> _Action item_
Of the entries below, restate word for word only the section that runs from the line with "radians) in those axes" to the line with "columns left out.", counting both ends.

> _Dataset extract_
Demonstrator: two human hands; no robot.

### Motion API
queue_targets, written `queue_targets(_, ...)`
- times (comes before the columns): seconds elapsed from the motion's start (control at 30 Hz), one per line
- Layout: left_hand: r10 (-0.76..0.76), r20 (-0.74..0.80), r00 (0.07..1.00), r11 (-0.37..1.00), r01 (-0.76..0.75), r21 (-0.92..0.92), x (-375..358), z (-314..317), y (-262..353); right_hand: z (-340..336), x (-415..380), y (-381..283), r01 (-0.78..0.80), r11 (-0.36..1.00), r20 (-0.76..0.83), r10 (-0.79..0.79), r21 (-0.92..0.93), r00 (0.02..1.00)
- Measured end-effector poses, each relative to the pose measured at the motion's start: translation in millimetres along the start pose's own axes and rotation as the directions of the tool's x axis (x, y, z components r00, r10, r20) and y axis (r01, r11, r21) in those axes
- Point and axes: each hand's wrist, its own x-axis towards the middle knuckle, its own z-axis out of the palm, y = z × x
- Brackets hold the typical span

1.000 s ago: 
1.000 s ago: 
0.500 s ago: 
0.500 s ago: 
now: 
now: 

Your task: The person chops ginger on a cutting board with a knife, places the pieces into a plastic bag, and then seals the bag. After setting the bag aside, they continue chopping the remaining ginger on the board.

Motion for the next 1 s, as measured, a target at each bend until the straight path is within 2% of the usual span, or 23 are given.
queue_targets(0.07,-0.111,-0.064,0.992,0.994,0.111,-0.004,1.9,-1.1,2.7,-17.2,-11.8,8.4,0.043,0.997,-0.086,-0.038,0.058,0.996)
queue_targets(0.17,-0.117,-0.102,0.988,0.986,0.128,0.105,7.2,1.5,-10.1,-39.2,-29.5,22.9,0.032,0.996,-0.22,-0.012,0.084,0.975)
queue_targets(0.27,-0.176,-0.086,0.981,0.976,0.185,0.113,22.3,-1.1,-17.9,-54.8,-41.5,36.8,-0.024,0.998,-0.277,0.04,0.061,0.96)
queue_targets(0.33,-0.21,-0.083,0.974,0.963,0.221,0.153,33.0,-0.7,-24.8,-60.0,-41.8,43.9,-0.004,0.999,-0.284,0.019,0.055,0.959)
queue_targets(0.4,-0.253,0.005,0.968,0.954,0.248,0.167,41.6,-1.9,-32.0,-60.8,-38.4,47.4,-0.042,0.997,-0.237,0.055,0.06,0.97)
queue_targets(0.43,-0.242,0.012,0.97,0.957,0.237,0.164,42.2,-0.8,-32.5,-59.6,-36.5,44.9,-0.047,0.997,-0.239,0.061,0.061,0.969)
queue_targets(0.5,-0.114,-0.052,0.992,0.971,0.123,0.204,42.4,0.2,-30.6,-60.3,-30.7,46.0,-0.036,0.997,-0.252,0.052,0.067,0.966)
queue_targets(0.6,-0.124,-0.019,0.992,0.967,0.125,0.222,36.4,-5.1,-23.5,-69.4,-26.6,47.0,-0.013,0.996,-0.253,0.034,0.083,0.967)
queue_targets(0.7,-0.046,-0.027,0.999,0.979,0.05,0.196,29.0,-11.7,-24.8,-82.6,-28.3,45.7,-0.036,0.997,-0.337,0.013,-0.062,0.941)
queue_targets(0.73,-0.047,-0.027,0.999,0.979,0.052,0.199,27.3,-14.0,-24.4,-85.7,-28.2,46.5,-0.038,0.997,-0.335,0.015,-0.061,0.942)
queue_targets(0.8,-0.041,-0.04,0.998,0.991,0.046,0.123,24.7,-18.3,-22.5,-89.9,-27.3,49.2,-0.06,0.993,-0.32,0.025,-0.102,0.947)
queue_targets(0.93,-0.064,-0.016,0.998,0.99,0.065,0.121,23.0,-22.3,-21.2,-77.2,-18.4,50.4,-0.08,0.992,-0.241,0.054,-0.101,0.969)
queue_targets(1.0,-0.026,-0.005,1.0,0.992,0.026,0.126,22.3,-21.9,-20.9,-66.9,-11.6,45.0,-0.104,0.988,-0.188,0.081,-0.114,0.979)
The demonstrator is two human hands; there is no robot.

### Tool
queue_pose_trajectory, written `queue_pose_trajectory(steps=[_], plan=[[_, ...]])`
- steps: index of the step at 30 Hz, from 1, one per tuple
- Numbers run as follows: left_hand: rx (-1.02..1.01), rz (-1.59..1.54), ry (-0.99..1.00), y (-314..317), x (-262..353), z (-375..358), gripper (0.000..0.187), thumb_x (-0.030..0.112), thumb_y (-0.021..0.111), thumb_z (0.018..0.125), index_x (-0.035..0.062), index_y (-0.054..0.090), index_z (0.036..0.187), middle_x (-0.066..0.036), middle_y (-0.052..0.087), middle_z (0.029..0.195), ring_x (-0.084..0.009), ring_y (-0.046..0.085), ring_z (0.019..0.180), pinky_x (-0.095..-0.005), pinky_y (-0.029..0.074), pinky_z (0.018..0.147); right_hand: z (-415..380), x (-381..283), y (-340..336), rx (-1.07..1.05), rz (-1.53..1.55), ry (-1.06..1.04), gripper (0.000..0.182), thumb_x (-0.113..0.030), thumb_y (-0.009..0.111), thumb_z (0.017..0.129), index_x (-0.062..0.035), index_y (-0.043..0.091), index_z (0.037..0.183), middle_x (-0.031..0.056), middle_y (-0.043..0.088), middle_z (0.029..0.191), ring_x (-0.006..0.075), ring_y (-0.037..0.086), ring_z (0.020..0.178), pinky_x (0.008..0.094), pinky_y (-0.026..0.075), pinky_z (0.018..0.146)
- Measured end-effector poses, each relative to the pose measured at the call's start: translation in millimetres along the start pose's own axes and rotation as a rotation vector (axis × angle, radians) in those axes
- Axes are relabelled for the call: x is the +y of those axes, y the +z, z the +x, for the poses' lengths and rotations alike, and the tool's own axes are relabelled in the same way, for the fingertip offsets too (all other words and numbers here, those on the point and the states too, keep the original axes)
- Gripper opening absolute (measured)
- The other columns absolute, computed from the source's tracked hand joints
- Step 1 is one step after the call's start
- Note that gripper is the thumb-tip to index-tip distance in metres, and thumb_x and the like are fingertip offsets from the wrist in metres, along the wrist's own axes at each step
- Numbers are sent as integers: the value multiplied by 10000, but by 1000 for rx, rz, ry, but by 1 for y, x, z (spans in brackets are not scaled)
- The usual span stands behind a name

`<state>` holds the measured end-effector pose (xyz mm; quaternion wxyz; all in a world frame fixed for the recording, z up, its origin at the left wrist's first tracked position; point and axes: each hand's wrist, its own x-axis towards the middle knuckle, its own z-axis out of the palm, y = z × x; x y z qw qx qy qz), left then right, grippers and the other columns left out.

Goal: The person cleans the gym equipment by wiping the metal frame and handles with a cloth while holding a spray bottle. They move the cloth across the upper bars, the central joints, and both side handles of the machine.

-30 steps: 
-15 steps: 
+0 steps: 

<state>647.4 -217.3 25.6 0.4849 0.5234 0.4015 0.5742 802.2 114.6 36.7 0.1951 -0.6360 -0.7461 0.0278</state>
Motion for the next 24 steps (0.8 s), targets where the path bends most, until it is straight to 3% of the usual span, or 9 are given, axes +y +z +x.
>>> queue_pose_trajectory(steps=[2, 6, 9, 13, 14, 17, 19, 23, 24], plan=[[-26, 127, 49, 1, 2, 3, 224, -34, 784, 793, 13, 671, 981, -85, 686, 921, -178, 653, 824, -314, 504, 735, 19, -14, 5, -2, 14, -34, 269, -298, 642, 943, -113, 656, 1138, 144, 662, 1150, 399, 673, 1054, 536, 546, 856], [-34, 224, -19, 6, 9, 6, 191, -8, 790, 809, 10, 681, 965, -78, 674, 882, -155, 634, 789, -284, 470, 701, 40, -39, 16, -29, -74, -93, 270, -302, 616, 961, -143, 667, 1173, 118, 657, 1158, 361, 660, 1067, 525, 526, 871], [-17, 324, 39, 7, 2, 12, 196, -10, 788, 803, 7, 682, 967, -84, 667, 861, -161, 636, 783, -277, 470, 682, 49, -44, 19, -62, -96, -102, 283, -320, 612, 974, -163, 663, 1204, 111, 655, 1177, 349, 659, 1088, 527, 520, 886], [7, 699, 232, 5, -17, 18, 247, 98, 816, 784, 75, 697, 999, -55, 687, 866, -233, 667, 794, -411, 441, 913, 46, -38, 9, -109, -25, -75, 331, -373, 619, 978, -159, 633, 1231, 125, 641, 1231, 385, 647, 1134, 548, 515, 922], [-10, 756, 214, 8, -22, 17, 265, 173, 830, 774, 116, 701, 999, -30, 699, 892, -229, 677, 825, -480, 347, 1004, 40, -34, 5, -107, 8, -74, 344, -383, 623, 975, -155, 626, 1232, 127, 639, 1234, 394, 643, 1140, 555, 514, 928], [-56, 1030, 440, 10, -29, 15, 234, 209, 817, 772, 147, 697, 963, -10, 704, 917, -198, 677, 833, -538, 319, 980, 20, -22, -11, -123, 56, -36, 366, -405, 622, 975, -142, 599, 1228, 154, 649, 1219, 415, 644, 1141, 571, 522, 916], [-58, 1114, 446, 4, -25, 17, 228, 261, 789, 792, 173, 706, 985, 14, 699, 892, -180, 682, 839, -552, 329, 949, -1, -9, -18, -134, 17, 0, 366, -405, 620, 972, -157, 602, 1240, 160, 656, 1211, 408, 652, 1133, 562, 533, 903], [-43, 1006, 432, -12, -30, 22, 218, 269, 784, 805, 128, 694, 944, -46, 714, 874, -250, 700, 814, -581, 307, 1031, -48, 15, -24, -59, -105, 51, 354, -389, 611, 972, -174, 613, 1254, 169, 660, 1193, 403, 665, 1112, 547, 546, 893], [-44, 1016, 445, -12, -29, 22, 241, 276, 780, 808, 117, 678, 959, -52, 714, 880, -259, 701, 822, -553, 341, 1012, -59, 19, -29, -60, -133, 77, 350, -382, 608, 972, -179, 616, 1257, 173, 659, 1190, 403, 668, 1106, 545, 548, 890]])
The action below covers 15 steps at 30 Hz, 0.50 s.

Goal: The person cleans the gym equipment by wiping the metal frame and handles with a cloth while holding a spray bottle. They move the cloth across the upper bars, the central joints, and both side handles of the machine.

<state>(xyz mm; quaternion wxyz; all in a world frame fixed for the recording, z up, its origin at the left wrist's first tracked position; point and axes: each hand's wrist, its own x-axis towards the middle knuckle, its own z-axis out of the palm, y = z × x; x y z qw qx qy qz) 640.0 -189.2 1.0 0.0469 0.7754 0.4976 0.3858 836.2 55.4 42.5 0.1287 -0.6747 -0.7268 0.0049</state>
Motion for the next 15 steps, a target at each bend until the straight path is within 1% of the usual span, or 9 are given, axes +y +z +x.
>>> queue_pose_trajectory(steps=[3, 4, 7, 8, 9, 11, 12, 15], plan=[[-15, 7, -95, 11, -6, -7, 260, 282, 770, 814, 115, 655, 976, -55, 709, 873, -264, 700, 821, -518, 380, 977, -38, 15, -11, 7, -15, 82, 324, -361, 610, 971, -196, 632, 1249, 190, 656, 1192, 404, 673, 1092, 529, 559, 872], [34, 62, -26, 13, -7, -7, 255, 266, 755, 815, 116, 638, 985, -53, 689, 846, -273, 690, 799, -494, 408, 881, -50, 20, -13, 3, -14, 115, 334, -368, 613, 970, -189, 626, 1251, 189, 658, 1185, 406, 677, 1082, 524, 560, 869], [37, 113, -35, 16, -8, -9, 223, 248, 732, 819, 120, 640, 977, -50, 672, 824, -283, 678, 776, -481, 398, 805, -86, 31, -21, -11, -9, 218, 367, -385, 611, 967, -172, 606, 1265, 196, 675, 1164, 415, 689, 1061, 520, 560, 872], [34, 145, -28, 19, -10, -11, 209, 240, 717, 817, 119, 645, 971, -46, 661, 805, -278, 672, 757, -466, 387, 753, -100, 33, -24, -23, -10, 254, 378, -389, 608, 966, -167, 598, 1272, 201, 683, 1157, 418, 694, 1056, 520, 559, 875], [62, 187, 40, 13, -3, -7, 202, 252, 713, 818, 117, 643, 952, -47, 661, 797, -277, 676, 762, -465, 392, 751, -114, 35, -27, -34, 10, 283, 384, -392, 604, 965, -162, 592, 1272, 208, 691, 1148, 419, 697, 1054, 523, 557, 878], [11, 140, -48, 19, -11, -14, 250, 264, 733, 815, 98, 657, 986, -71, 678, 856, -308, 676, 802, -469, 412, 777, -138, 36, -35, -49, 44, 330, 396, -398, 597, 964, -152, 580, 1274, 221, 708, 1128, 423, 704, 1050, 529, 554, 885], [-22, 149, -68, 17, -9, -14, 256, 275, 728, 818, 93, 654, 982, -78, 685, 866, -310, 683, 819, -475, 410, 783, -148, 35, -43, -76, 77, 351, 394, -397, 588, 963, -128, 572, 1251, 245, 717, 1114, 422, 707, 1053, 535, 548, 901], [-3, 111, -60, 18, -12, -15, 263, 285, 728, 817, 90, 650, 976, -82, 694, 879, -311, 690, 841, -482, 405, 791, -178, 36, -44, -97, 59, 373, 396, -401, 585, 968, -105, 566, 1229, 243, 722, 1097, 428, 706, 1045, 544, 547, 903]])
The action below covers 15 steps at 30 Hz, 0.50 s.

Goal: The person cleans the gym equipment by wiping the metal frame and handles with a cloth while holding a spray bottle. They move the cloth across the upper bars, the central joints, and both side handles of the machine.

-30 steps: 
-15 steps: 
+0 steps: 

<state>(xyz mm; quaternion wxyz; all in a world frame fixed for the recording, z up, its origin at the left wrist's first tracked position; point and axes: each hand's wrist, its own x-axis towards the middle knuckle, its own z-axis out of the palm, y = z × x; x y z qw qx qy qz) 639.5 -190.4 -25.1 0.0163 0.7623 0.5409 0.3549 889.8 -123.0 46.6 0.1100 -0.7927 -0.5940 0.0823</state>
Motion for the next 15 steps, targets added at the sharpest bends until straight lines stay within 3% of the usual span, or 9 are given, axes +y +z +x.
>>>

> _Expected output_
- Measured end-effector poses, each relative to the pose measured at the call's start: translation in millimetres along the start pose's own axes and rotation as a rotation vector (axis × angle, radians) in those axes
- Axes are relabelled for the call: x is the +y of those axes, y the +z, z the +x, for the poses' lengths and rotations alike, and the tool's own axes are relabelled in the same way, for the fingertip offsets too (all other words and numbers here, those on the point and the states too, keep the original axes)
- Gripper opening absolute (measured)
- The other columns absolute, computed from the source's tracked hand joints
- Step 1 is one step after the call's start
- Note that gripper is the thumb-tip to index-tip distance in metres, and thumb_x and the like are fingertip offsets from the wrist in metres, along the wrist's own axes at each step
- Numbers are sent as integers: the value multiplied by 10000, but by 1000 for rx, rz, ry, but by 1 for y, x, z (spans in brackets are not scaled)
- The usual span stands behind a name

`<state>` holds the measured end-effector pose (xyz mm; quaternion wxyz; all in a world frame fixed for the recording, z up, its origin at the left wrist's first tracked position; point and axes: each hand's wrist, its own x-axis towards the middle knuckle, its own z-axis out of the palm, y = z × x; x y z qw qx qy qz), left then right, grippers and the other columns left out.

With this output, the exercise is done.